Wood can also be harvested to develop roads and paths through the woodlands that can be used as hiking or nature trails. These roads and paths act as firebreaks that prevent wildfire from consuming the forest entirely. Judicious harvesting of timber in a forest can promote larger numbers of wildlife to sustain it and attract visitors.
Responsible timber harvesting with the help of an experienced forester and a forest management plan can preserve and even improve a forest or woodland and should not be confused with illegal or purely commercial logging operations with no regard for sustainability and wildlife.
Depending on the type of forest, there may be plants adapted to regenerate and grow after a fire. Fire can be integral to the ecology of a forest, and for thousands of years, it has shaped the diversity of vegetation in North America.
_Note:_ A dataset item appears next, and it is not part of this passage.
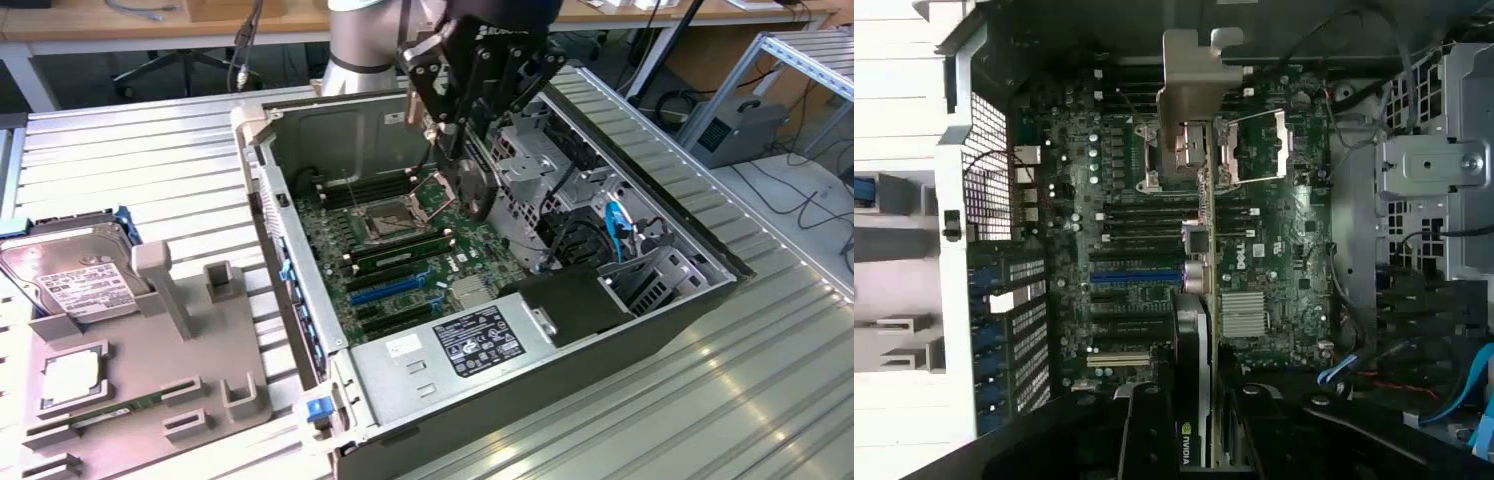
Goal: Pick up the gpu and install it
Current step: 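Pick up the gpu and move the gpu toward the slot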
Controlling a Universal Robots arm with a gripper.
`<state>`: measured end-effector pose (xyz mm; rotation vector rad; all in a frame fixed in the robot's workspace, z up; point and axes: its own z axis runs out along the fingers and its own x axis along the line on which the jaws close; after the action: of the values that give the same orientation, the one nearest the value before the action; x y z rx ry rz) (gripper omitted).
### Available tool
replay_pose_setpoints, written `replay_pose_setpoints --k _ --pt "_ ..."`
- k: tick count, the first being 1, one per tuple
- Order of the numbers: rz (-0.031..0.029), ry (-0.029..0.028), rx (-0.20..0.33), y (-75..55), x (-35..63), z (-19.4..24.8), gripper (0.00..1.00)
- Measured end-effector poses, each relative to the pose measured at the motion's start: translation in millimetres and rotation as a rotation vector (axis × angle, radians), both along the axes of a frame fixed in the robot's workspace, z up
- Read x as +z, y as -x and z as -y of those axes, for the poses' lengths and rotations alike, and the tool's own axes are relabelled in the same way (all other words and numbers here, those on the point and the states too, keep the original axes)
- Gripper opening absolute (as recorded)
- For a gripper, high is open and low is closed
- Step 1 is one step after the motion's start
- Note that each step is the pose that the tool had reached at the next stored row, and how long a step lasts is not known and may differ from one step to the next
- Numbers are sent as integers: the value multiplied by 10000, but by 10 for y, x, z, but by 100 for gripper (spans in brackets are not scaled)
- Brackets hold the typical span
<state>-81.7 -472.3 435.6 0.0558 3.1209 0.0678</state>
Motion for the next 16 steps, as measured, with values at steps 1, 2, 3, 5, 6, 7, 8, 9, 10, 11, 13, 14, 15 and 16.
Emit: replay_pose_setpoints --k 1,2,3,5,6,7,8,9,10,11,13,14,15,16 --pt "0 0 -2 -72 0 0 27" --pt "0 0 0 -140 0 0 27" --pt "-1 0 0 -181 0 0 27" --pt "0 0 0 -314 0 0 27" --pt "0 -1 0 -355 0 0 27" --pt "0 0 -1 -402 0 0 27" --pt "0 0 0 -468 0 0 27" --pt "0 0 -2 -526 0 0 27" --pt "0 0 0 -607 0 1 27" --pt "0 0 -1 -667 0 0 27" --pt "-1 0 0 -795 0 0 27" --pt "0 0 -2 -838 0 0 27" --pt "0 0 -1 -895 0 0 27" --pt "0 0 -1 -954 0 -1 27"
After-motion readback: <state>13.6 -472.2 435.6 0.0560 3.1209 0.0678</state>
It is ecologically unhealthy to suppress fire entirely in areas where plants are fire-adapted as forests may become too dense, rendering them prone to outbreaks of disease and insect infestations.
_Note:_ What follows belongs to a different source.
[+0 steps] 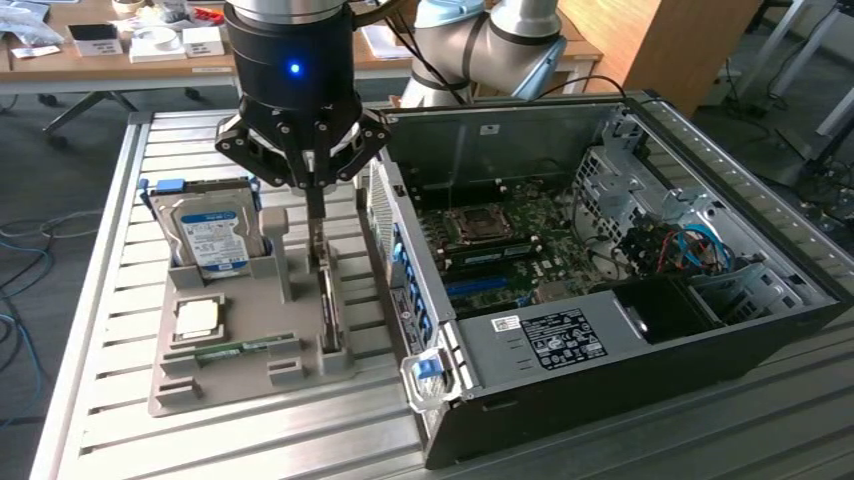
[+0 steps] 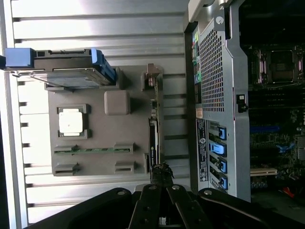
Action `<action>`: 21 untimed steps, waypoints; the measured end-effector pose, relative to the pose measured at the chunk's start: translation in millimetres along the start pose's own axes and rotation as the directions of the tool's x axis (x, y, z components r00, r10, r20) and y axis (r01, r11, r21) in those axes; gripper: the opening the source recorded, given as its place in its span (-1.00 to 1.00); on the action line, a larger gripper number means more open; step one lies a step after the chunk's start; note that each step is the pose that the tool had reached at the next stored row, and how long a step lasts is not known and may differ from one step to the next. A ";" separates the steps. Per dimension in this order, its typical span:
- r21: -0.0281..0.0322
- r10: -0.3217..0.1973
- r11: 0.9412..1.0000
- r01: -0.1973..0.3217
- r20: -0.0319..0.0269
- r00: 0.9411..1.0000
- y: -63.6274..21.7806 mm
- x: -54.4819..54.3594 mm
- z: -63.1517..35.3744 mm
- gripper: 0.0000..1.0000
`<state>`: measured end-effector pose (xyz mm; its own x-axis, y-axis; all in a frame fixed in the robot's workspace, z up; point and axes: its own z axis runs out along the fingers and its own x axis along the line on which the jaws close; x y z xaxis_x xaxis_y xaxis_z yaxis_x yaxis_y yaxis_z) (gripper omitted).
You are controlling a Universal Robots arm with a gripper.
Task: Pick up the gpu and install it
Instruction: 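Pick up the gpu and move the gpu toward the slot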
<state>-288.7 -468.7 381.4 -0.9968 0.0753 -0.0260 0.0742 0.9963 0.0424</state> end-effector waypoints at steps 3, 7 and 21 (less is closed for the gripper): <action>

Controlled burns need to be conducted in these forests to promote their health, and forest managers are generally responsible for planning and implementing these fires. The build-up of fuels at ground level reduces the vegetation’s resilience against fire and drought.
Selective removal of trees prevents uncontrolled wildfires from destroying large swathes of the forest and killing their inhabitants. Thinning out the trees and creating openings in the forest prevent catastrophic wildfires that destroy the canopy.
Controlled burns are called “prescribed fires” and became a versatile forest management tool as people realized that fire suppression was not always desirable or necessary. Fires can be left to burn themselves out naturally or actively prevented, depending on the forest management plan.
Models have been developed to predict a fire’s behavior and assess a woodland’s susceptibility to fire. This helps in the allocation of firefighting resources and the control of the fire. Prescribed fires can prevent the outbreak of high-intensity wildfires by reducing the build-up of fuel loads in forests and improving wildlife habitats.
Planting Of Trees
Tree planting in a forest or planting a grove of trees requires expertise in silviculture to be effective. Forest management involves the planting of trees as much as cutting them down. Careful planning is necessary, taking into account the type of trees to be planted, other tree species in the environment, water drainage, availability of sunlight, and the type of soil. Site assessments are thus crucial for the success of tree planting operations.
Overgrown fields and other lands can be transformed into forests that benefit local wildlife, contribute to water quality, and control soil erosion. Selecting tree species that can thrive in the site conditions is essential. Some, like black walnut, larch, red pine, and aspen, are completely shade-intolerant, while others such as red spruce, hemlock, or black gum are shade-tolerant.
Soil pH should be measured to determine which trees will grow best on the site, and soil that is too compacted needs to be torn up, or it will slow root penetration and the flow of nutrients and water.
Forest management is a complex subject that requires considerable expertise in a wide variety of disciplines. It involves knowledge of soils, trees, vegetation, wildlife, water resources, and ecological principles that can be effectively applied to sustain and develop a forest continuously. Regular monitoring of ever-changing forests is vital to create and adapt management plans to ensure their long-term sustainability.